THE LEGISLATIVE STRUGGLE

     The history of the bitter fight in the legislature among the contending factions over the formation of the new county afterwards called Morrow, and the work of the lobbyists at that time, reads very much like the columns of our daily papers of today, and we cannot but wonder if those "good old times" we hear so much about really were so much better than the present time.

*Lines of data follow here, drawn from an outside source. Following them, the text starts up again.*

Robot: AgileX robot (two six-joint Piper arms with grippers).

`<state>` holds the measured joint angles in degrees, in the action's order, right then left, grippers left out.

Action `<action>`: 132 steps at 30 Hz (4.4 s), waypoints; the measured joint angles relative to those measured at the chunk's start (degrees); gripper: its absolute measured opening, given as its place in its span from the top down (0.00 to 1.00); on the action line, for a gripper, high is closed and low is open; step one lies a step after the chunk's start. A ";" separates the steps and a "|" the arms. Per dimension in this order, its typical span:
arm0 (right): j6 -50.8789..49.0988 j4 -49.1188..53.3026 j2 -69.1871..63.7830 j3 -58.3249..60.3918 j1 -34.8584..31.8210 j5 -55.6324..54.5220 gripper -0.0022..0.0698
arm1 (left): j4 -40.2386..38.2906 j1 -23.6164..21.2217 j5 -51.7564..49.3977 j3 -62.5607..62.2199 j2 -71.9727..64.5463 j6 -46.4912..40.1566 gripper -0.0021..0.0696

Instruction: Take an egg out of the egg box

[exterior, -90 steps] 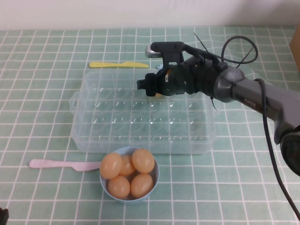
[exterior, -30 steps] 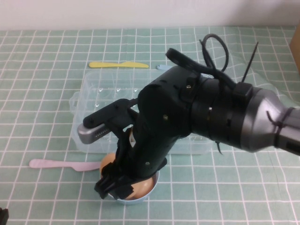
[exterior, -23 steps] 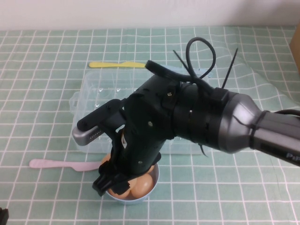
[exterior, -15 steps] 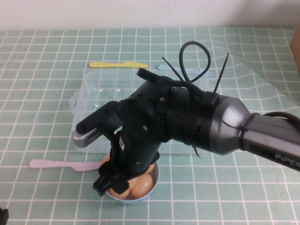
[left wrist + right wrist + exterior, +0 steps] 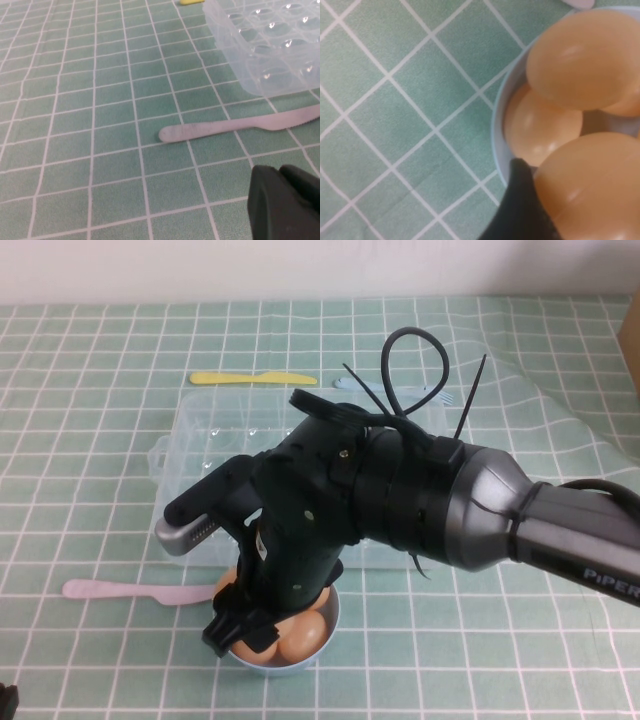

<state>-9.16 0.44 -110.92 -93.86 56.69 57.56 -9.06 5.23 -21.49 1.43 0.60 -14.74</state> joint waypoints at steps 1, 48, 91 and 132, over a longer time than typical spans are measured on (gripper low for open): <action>0.00 0.28 0.00 0.00 0.00 0.00 0.36 | 0.00 0.00 0.00 0.00 0.00 0.00 0.98; 0.00 1.63 2.03 0.00 0.13 0.00 0.31 | 0.00 0.00 0.00 0.00 0.00 0.00 0.98; 1.25 6.77 65.04 55.24 -3.51 -12.32 0.99 | 0.00 0.00 0.00 0.00 0.00 0.00 0.98; 1.45 3.97 111.39 95.30 -51.26 -36.77 0.99 | 0.00 0.00 0.00 0.00 0.00 0.00 0.98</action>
<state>-7.72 4.41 0.47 1.44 5.43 20.79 -9.06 5.23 -21.49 1.43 0.60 -14.74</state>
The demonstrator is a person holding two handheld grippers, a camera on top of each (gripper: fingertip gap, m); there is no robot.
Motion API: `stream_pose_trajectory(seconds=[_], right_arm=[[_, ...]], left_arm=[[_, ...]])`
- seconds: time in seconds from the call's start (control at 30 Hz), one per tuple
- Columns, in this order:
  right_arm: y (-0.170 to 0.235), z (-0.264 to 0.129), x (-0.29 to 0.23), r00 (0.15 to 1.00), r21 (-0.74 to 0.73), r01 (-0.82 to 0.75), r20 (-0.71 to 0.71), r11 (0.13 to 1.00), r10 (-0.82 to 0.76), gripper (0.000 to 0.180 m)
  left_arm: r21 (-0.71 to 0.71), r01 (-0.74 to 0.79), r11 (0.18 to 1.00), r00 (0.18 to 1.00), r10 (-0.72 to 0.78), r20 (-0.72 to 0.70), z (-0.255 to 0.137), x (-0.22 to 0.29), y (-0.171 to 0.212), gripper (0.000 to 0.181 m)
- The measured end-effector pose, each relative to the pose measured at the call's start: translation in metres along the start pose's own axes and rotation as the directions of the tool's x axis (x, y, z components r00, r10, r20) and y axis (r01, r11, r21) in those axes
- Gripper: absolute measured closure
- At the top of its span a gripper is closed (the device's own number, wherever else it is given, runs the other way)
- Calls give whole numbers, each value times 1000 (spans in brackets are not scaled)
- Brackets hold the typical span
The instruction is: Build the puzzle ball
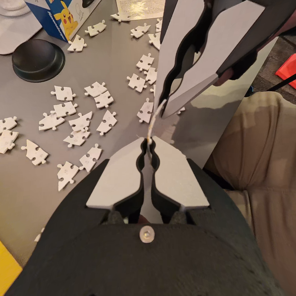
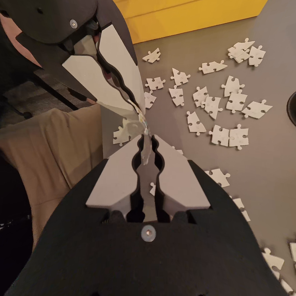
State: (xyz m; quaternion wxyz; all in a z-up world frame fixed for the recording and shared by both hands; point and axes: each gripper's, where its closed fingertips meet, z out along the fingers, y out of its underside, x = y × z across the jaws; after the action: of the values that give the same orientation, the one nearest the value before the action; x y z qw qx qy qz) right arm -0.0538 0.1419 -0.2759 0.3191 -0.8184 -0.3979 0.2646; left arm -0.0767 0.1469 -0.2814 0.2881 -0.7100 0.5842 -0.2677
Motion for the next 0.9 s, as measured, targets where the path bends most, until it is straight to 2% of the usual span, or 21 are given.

     The organization of Marion county, in 1824, and the establishment of the county seat at Marion, was the first cause of the project to erect a new county out of the territory which is now known as morrow county.  Mt. Gilead was laid out in the same year and formed a nucleus about which the discontent with the location of the seat of justice gathered.  Some of the more radical ones said at once that a new county would be formed to accommodate the large population which was situated in the outlying corner of the four counties (Marion, Knox, Richland and Delaware), but it was some twenty-one years before this project bore the fruit of the fact, and then not without a struggle that consumed the energies of the whole community, the time for years of its best citizens, and not inconsiderable sum of money for that time.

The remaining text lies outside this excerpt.